Era sekolah saya dulu (90'an) STM begitu terkenal, STM (Sekolah Teknik Menengah) bukan terkenal karena prestasinya, tapi terkenal karena tukang tawuran. Jika dulu bertemu anak STM, saya pasti cari alternatif lain.
Lalu, pada era tahun 2000an, nama STM meredup, diganti oleh SMK (Sekolah Menengah Kejuruan) sesuai dengan Keputusan Mendikbud RI nomor 036/O/1997 Tentang Perubahan Nomenklatur SMKTA menjadi SMK Serta Organisasi dan Tata Kerja SMK.
Praktis STM kurang terdengar lagi gaungnya, tapi tiba-tiba kemarin kita dikejutkan oleh para pelajar SMA berpakaian putih abu-abu yang turun ke jalan untuk berdemo. Mereka mengatasnamakan pelajar STM.
Nama STM muncul lagi, mereka turun ke jalan dan membuat aksi anarkis bin vandalis khas STM masa lalu. Ada kecenderungan nama STM digunakan untuk menakut-nakuti masyarakat.
Citra STM yang sangar di bangkitkan. Tapi sayang, demonstrasi yang bertujuan untuk menegakkan kepentingan rakyat justru tercoreng.
Anak-anak STM tadi justru tidak tahu tujuan mereka berdemo itu apa.
"Dek, ngapain kamu berdemo?" Tanya seorang wartawan.
"Pokoknya kita demo lah, itu gara-gara KPK gak becus kerjanya" Jawab seorang anak disusul teriakan rekan-rekan yang lain.

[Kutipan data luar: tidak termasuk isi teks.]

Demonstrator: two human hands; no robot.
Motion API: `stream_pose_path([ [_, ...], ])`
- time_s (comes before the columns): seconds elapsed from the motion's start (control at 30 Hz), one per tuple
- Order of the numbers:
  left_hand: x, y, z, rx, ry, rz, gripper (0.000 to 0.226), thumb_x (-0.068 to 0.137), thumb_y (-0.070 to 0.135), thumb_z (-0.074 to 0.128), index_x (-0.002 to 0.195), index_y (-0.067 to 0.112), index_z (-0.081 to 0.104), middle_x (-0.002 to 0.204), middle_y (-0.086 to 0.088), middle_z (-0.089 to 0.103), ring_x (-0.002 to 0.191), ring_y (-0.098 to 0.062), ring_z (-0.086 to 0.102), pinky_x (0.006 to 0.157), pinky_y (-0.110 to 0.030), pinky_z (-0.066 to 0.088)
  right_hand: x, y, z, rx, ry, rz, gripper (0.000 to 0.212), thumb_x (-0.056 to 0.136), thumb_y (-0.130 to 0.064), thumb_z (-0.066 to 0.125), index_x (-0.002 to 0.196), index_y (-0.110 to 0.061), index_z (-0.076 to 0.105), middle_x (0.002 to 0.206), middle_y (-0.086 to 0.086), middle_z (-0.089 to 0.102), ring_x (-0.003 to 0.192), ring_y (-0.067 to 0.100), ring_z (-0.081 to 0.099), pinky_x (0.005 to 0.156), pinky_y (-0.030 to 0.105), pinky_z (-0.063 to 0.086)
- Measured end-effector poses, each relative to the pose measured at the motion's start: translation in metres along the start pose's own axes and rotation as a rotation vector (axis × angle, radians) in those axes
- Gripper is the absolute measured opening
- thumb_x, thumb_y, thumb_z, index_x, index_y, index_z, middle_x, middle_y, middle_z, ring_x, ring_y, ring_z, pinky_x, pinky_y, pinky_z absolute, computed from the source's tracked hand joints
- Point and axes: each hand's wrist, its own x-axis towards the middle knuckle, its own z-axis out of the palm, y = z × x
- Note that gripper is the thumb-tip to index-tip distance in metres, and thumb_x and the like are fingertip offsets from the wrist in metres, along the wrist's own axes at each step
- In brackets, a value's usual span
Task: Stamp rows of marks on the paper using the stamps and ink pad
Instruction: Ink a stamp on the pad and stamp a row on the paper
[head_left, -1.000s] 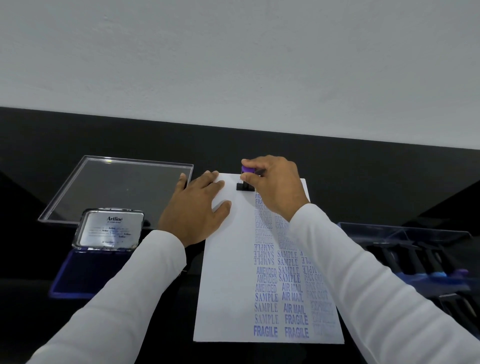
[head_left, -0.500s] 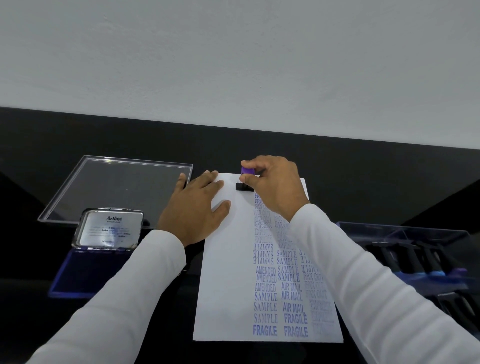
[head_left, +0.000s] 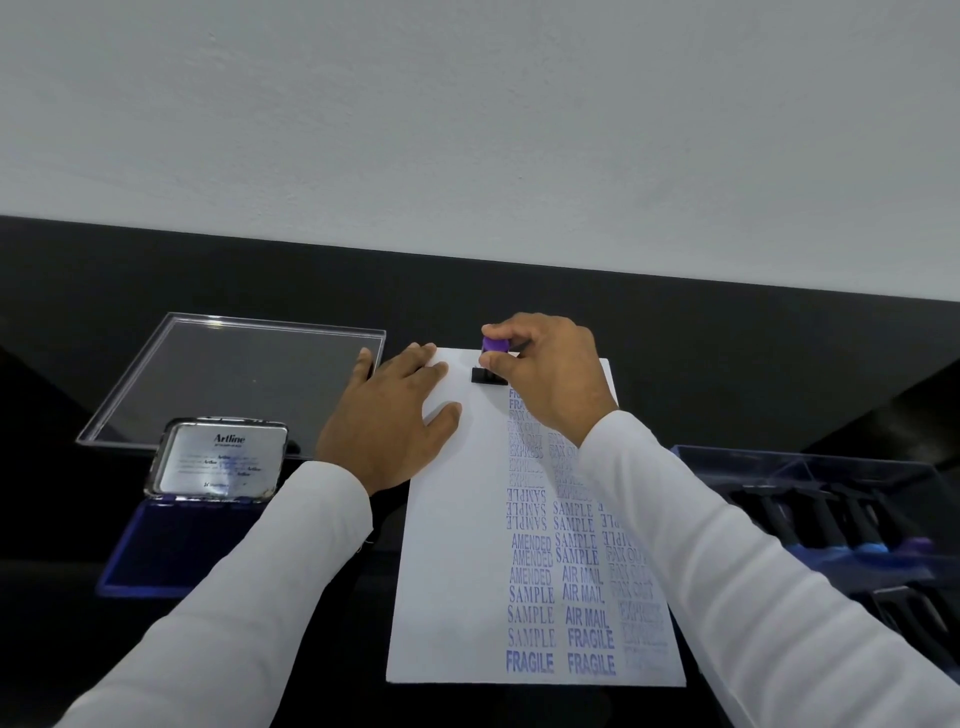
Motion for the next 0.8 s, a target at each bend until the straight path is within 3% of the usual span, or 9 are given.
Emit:
stream_pose_path([
  [0.27,0.0003,-0.0007,0.0002,-0.008,0.017,0.008,0.061,0.1,0.056,0.043,0.151,0.023,0.042,0.163,0.004,0.03,0.151,-0.017,0.024,0.126,-0.049,0.0,0.0,-0.0002,-0.001,0.005,-0.003,0.001,0.033,0.088,-0.031,0.074,0.12,-0.026,0.071,0.121,-0.005,0.068,0.1,0.011,0.062,0.097,0.029,0.051],
  [0.43,-0.0004,-0.0002,0.0002,-0.019,0.021,0.008,0.06,0.1,0.056,0.044,0.151,0.023,0.043,0.163,0.004,0.03,0.151,-0.017,0.025,0.126,-0.049,0.001,-0.0008,0.0008,0.0001,0.01,0.004,-0.003,0.032,0.088,-0.031,0.074,0.119,-0.026,0.071,0.12,-0.005,0.068,0.097,0.01,0.062,0.091,0.022,0.048],
  [0.8,0.0001,-0.0003,-0.0001,-0.01,0.011,-0.003,0.062,0.1,0.058,0.042,0.152,0.025,0.04,0.164,0.005,0.028,0.152,-0.017,0.024,0.126,-0.049,-0.001,-0.0002,0.001,0.0011,0.027,0.006,-0.009,0.032,0.087,-0.029,0.074,0.119,-0.026,0.071,0.119,-0.005,0.068,0.098,0.012,0.063,0.092,0.024,0.05],
])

Tentu saja salah. Demonstrasi Mahasiswa bukan menuntut kerja KPK, tapi menuntut dibatalkannya pengesahan RUU KPK dan RUU KUHP oleh Pemerintah dan DPR. Meskipun ada pasti di antara mereka yang tahu substansi demonstrasi tapi banyak (dan mungkin lebih banyak) yang tidak tahu.
Jelas anak-anak ini dicurigai telah dipolitisir sedemikian rupa untuk ikut turun ke jalan. Mereka turun ke jalan atas ajakan via media sosial (ya, lagi-lagi karena medsos). Siapa yang mempolitisir? Saya tentu tidak tahu.
Tapi yang pasti, saya tidak melihat KPAI turun tangan mengenai hal ini, justru KPAI berkomentar soal perlakuan polisi terhadap pelajar ini.